The Stern Report suggests we need a price for a tonne of carbon emissions of $20, rising to $30, $40 or even $50 to stabilise [the level of CO2 in the atmosphere] at manageable levels,” he said. “But there is a good chance that the carbon credits that are meant to provide incentives for reducing emissions will be available for next to nothing.”

How delicious. The article marvelously continued:

The problems with the European Trading Scheme are well documented with the collapse in the price of a tonne of carbon dating back to May last year when it emerged that most countries in the scheme had set their carbon caps far too high, resulting in fewer firms than expected having to buy credits and causing the price of a tonne of carbon to plummet from over €30 to less than €10.

Everybody still with me? Good:

As one delegate observed “with some firms having carbon emissions capped at 110 percent of what they actually required it was always going to fail“.

The EU is seeking to rectify the problem ahead of the second phase of the scheme, which starts next year, and recently rejected many member countries proposed emission allowances for the next phase as too high, ordering them to go away and come back with lower caps that will force more firms to cut emissions or buy credits.

However, Jepma argued that with no link existing between the first and second phase of the scheme the cost of carbon credits will drop to almost nothing by the end of the year. Currently the price is already below one euro meaning there is little incentive for firms to cut emissions as it is cheaper to just buy in credits to offset their pollution.

The net effect here, folks, is that all incentive to cut emissions completely disappears if there is no value to these credits. The article continued:

He also warned that something similar was in danger of happening with the Kyoto Protocol’s Clean Development Mechanism (CDM), which is designed to allow signatories to the agreement to meet their carbon emission reduction targets by buying in Certified Emission Reductions (CERs) or carbon credits from CDM-approved carbon reduction projects in the developing world.

Jepma said the scheme was in danger of becoming a victim of its own success with over 500 projects already approved by CDM and a further 1,000 projects in the pipeline awaiting approval.
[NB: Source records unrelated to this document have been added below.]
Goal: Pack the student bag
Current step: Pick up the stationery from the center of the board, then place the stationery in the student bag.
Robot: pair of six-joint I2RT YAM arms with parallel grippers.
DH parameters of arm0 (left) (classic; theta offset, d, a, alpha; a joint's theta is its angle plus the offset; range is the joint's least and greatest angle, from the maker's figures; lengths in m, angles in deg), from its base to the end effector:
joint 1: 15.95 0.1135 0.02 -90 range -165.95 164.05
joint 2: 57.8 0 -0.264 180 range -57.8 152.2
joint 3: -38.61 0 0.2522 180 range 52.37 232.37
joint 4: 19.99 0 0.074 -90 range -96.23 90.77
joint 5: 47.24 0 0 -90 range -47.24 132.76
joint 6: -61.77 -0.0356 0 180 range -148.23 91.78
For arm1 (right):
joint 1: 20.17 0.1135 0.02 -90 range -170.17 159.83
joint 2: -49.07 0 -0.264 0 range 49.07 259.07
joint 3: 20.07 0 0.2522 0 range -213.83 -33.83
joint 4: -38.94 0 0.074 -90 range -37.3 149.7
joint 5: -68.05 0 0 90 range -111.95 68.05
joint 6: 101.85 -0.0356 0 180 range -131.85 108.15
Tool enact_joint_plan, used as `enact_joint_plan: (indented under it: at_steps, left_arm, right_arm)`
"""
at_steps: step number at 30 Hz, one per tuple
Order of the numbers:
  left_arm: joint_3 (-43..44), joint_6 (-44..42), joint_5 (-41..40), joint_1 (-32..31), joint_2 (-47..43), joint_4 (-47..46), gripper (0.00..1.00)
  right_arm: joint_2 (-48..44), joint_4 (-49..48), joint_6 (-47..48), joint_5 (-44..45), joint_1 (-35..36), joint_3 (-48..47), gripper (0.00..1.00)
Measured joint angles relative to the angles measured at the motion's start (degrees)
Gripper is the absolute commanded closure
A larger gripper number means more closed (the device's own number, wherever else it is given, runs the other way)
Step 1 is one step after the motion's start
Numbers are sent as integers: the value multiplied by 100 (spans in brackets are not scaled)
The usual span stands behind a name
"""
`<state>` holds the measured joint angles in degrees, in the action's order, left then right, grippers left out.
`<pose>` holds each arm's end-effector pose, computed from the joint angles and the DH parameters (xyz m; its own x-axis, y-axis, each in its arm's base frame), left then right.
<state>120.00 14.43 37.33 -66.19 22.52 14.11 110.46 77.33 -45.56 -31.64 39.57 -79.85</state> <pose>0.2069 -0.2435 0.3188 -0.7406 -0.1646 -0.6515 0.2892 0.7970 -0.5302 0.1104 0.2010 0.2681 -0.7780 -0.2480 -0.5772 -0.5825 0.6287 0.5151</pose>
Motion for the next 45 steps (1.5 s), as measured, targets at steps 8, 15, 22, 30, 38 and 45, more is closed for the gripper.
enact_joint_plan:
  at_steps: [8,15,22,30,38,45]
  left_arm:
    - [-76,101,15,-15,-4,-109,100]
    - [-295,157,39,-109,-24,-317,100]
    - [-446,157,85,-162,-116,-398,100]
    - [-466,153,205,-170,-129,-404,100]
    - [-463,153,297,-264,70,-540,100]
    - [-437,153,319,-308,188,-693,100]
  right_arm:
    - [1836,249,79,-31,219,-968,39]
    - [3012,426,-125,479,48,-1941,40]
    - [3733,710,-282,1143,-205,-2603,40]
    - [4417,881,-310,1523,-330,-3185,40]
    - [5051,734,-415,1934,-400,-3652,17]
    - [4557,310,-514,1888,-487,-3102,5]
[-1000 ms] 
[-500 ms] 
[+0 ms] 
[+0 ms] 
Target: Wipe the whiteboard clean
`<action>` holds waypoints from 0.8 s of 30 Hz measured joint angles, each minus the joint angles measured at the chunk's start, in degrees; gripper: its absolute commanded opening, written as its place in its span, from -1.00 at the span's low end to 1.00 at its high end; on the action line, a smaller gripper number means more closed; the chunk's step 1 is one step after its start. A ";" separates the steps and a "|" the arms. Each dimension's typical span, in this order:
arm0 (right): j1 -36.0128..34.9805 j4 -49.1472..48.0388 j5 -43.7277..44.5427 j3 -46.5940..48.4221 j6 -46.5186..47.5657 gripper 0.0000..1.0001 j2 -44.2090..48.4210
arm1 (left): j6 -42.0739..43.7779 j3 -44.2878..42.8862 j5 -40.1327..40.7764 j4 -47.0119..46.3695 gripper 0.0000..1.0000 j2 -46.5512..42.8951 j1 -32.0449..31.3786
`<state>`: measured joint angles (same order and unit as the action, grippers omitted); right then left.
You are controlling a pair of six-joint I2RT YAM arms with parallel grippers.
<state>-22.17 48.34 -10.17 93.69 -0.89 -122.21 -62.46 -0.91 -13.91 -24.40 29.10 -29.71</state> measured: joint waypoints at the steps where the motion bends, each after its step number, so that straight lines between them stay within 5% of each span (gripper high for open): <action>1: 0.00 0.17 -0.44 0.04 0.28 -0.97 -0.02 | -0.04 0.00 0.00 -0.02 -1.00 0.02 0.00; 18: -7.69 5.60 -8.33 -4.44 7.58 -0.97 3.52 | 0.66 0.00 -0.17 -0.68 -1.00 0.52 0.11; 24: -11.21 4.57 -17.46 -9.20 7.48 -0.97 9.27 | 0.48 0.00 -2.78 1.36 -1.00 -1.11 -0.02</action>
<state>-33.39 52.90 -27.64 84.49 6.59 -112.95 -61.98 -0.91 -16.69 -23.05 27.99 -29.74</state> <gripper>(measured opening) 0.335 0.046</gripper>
He predicted that as a result over 2.4bn CERs will be available by 2012.

Meanwhile, Jepma warned that Russia and many of the Central European States are on track to be well below their Kyoto emission targets for 2012 meaning they will generate 2.8bn credits or Assigned Amount Units that they can sell to those countries unable to meet their Kyoto obligations.
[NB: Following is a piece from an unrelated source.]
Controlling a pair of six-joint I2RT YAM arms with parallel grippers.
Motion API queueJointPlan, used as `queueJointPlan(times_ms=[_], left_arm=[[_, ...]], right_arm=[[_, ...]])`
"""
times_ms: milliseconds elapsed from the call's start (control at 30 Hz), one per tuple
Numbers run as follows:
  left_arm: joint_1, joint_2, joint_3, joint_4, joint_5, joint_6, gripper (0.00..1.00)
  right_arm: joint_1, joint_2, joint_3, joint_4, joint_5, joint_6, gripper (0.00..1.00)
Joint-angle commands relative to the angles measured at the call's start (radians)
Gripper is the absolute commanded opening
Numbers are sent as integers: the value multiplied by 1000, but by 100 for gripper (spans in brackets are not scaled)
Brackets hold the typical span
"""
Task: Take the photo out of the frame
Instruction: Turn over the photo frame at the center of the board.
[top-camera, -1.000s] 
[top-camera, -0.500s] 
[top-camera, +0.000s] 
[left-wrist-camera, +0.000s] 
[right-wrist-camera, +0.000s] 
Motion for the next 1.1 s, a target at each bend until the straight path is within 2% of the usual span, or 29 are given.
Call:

This means that there will be a supply of 5.2bn tonnes worth of assorted carbon credits available under the various Kyoto carbon trading mechanisms by 2012, but the biggest polluters in the scheme – the EU, Canada and Japan – are expected to exceed their targets by just 3.6bn tonnes.

Under the Kyoto targets the supply of credits will outstrip the demand,” said Jepma. “We are going to see the same scenario as with the ETS whereby the price for a tonne of carbon starts high and then collapses to close to zero by the end of the scheme… which is precisely the wrong message.”
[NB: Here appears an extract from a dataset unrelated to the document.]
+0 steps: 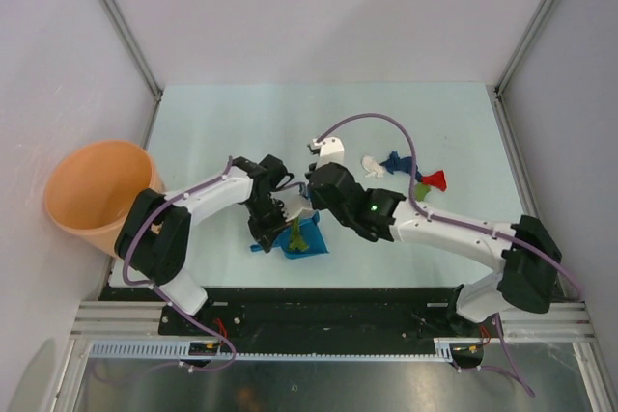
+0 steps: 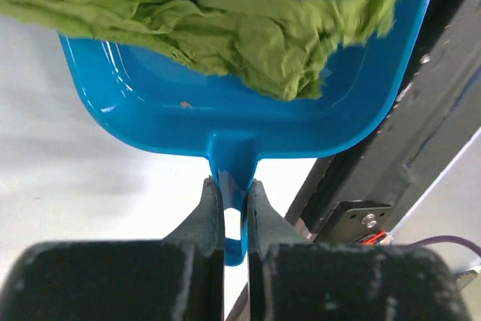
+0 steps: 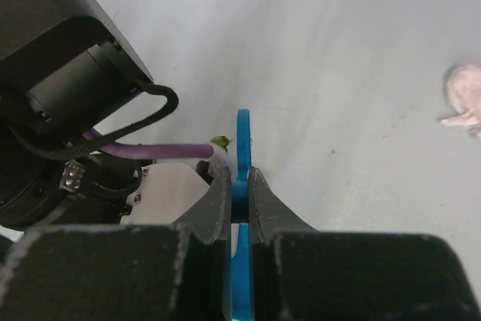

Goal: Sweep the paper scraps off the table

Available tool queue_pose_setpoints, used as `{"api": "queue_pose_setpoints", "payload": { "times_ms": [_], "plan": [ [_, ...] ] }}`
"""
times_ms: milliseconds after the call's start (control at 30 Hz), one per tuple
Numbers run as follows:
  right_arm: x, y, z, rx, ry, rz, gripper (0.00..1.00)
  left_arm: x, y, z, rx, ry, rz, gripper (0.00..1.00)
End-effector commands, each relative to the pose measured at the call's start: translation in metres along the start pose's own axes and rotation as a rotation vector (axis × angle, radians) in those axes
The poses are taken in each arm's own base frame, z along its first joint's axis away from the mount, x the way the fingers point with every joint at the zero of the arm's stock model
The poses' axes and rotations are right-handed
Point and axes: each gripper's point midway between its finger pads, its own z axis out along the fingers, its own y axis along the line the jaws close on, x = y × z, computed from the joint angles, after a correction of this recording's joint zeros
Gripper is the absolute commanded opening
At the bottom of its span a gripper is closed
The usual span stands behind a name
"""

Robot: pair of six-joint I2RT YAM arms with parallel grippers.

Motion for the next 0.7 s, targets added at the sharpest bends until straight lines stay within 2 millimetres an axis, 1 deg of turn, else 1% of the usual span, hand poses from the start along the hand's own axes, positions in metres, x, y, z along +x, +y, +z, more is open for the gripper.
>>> {"api": "queue_pose_setpoints", "payload": {
  "times_ms": [0,67,100,167,200,233,267,300,333,367,400,467,500,567,600,667],
  "plan": [
    [-0.052,0.023,-0.035,-0.078,-0.155,0.107,0.0,-0.048,0.006,-0.02,0.037,-0.217,-0.036,0.0],
    [-0.055,0.017,-0.041,-0.056,-0.165,0.107,0.0,-0.055,0.011,-0.03,0.021,-0.266,-0.036,0.0],
    [-0.054,0.014,-0.044,-0.043,-0.162,0.089,0.0,-0.061,0.015,-0.037,-0.011,-0.301,-0.02,0.0],
    [-0.067,0.002,-0.056,-0.005,-0.205,0.089,0.0,-0.066,0.019,-0.049,-0.05,-0.342,-0.005,0.0],
    [-0.073,-0.003,-0.061,0.005,-0.224,0.064,0.0,-0.071,0.023,-0.057,-0.09,-0.376,0.016,0.0],
    [-0.082,-0.006,-0.068,0.007,-0.252,0.056,0.0,-0.074,0.025,-0.062,-0.119,-0.392,0.025,0.0],
    [-0.097,-0.012,-0.081,0.014,-0.298,0.059,0.0,-0.073,0.03,-0.065,-0.158,-0.394,0.028,0.0],
    [-0.111,-0.016,-0.09,0.015,-0.344,0.06,0.0,-0.078,0.035,-0.074,-0.204,-0.428,0.046,0.0],
    [-0.122,-0.022,-0.099,0.032,-0.38,0.031,0.0,-0.079,0.038,-0.078,-0.234,-0.438,0.053,0.0],
    [-0.138,-0.033,-0.116,0.052,-0.434,0.043,0.0,-0.08,0.046,-0.083,-0.285,-0.446,0.055,0.0],
    [-0.15,-0.037,-0.126,0.063,-0.478,0.053,0.0,-0.082,0.047,-0.089,-0.317,-0.461,0.064,0.0],
    [-0.167,-0.054,-0.145,0.117,-0.535,0.04,0.0,-0.083,0.054,-0.097,-0.368,-0.469,0.057,0.0],
    [-0.178,-0.062,-0.16,0.123,-0.579,0.064,0.0,-0.083,0.06,-0.103,-0.41,-0.472,0.051,0.0],
    [-0.186,-0.074,-0.174,0.161,-0.61,0.061,0.0,-0.087,0.065,-0.112,-0.452,-0.494,0.03,0.0],
    [-0.19,-0.082,-0.185,0.168,-0.629,0.077,0.0,-0.085,0.069,-0.121,-0.496,-0.499,0.017,0.0],
    [-0.189,-0.091,-0.193,0.197,-0.631,0.09,0.0,-0.088,0.075,-0.137,-0.543,-0.538,-0.013,0.0]
  ]
}}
And here’s the payoff, folks:

He added that such a scenario would not only remove the financial incentive for countries to invest in clean technologies that help them stick to their emissions targets - as it would be cheaper to continue polluting and just buy credits - but it would also discourage investment in carbon reduction projects in developing countries as they would have to pay for CDM approval only to find they could not get a good price for the carbon credits they generate.

As liberals and the media carp and whine about America’s lack of involvement in Kyoto, they completely ignore all the inherent flaws. As a result, it seems that the Senate in 1997 was quite wise to recommend – in a 95 to 0 vote – that the Clinton administration not participate in this farce.

Of course, this is a fact that all in the media have completely forgotten as they blame America’s lack of involvement in these protocols on George W. Bush.

Regardless, don’t expect to see any of this reported by major American media outlets. After all, we certainly wouldn’t want the public to know how this whole scheme is failing in Europe.